_Your assignment_:
Scan the records for "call". Show the matching lines.
═════ Source information
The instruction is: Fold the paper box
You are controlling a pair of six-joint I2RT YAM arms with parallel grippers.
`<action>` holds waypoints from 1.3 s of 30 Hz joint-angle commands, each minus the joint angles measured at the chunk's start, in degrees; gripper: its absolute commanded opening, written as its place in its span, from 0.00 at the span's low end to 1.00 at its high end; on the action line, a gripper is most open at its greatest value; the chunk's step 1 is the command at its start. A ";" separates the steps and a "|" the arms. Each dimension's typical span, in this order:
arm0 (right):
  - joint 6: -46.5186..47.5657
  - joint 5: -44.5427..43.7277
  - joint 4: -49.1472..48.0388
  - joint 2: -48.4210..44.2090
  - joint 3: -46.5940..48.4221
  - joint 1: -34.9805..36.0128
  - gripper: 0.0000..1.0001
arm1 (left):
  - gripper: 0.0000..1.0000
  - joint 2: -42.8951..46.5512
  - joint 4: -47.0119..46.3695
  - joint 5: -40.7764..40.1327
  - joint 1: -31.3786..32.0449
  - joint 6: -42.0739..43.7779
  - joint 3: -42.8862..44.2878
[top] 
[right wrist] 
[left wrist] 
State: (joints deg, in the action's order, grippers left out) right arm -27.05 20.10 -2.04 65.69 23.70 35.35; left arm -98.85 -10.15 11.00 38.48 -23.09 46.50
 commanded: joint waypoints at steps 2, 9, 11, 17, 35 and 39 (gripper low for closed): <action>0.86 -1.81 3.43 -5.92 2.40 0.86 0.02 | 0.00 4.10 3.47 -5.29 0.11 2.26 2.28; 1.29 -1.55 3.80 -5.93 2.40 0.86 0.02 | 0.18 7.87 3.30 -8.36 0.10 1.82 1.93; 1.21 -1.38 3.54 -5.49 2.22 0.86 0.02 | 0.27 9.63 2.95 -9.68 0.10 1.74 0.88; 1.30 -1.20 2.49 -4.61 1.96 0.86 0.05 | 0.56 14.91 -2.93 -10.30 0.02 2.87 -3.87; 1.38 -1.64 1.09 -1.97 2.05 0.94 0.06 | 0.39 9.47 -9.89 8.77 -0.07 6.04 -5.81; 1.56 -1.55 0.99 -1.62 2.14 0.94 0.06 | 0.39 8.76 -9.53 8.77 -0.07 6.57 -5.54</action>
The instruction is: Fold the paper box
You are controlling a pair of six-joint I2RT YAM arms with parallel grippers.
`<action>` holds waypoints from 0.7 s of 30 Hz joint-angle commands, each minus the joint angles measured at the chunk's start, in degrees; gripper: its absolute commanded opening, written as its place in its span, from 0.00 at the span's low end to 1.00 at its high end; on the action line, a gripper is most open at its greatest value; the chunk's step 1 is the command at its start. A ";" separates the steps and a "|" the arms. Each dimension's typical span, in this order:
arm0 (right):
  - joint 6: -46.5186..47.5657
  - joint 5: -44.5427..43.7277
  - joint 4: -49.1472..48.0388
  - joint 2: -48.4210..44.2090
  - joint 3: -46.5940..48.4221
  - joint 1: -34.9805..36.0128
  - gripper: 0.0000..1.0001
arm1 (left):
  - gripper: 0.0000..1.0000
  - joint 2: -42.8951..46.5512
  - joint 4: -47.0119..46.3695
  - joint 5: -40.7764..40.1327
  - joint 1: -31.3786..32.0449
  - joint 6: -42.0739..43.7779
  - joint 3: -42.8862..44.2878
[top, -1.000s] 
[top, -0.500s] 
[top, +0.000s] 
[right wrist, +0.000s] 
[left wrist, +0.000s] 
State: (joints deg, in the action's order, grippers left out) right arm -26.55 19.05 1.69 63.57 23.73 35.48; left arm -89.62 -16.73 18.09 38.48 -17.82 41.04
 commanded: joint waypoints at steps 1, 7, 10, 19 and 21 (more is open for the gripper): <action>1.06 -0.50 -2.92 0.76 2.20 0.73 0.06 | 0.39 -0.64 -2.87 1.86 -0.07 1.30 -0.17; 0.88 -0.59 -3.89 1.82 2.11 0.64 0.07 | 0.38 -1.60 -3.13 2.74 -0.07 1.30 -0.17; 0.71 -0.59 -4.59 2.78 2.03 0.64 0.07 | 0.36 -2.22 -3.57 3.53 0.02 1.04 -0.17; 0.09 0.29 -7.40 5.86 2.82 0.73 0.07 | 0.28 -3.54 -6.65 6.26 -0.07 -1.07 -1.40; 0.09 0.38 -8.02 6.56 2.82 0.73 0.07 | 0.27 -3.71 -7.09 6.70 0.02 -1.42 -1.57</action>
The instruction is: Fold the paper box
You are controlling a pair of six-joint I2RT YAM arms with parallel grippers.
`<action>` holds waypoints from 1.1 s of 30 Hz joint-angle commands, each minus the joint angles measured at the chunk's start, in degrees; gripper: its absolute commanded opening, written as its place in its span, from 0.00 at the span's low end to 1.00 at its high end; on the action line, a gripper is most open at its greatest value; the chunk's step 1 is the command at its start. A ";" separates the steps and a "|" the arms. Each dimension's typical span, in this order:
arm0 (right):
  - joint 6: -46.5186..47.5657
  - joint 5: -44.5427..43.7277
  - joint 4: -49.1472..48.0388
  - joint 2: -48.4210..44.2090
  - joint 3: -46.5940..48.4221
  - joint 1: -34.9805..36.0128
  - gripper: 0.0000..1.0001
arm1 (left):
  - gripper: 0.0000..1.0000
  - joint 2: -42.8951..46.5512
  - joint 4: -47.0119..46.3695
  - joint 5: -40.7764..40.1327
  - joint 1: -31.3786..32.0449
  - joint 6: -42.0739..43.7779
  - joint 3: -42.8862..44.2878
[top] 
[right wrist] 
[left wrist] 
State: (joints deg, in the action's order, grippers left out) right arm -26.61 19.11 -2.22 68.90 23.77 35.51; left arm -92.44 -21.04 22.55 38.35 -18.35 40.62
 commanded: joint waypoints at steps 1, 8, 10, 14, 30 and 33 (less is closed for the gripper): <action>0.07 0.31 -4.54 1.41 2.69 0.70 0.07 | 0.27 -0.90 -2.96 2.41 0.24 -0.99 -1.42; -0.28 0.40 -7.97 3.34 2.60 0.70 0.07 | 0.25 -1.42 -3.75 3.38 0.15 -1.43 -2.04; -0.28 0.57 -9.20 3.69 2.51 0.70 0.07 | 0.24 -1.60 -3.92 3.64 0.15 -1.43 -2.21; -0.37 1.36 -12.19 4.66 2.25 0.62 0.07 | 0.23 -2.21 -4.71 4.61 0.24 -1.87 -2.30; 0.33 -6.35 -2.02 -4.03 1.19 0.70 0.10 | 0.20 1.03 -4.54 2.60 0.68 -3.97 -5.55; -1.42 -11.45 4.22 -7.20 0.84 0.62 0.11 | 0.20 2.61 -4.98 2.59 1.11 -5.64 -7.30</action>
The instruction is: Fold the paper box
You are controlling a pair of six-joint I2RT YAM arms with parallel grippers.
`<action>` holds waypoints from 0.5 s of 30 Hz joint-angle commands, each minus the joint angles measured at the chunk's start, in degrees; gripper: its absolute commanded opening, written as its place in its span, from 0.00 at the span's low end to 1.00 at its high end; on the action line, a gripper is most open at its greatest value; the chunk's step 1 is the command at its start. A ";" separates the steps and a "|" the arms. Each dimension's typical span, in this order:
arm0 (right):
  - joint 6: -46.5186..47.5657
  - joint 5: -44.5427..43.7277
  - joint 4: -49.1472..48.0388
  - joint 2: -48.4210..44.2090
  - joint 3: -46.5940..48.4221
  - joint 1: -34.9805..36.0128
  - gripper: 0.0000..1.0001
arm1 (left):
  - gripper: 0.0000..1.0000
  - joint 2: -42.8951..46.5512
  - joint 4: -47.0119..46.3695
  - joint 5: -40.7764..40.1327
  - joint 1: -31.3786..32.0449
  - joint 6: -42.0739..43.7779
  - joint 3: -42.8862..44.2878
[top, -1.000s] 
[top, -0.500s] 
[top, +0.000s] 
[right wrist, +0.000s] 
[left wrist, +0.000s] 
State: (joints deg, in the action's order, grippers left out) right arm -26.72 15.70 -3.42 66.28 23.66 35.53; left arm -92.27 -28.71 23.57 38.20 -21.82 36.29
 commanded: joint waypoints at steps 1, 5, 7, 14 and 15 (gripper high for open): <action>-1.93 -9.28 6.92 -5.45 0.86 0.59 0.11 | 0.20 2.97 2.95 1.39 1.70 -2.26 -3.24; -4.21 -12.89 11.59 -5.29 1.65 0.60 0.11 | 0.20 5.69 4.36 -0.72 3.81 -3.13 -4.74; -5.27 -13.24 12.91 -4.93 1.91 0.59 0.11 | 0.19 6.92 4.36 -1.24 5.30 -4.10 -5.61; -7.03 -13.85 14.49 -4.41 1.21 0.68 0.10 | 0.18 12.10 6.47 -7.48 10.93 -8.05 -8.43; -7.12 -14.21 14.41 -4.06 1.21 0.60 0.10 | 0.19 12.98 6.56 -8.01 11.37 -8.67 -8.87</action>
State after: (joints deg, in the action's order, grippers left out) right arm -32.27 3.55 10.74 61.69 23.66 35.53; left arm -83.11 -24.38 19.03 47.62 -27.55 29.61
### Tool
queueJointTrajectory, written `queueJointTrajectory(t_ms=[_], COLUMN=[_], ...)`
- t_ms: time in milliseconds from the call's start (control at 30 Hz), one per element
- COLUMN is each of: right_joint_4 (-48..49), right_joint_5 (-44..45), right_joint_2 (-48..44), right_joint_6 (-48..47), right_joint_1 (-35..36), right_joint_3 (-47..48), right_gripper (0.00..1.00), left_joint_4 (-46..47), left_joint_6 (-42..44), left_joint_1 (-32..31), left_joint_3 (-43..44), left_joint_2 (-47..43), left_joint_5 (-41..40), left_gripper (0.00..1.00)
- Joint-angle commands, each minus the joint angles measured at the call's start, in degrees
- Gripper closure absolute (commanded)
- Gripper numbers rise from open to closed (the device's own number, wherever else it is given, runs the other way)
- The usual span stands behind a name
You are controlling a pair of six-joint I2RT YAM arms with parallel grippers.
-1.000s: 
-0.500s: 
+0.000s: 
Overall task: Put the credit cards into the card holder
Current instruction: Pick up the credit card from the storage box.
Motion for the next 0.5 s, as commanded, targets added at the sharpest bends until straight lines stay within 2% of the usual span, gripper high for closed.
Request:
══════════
_Output for this exercise_:
- t_ms: time in milliseconds from the call's start (control at 30 Hz), one per element
- Joint-angle commands, each minus the joint angles measured at the call's start, in degrees

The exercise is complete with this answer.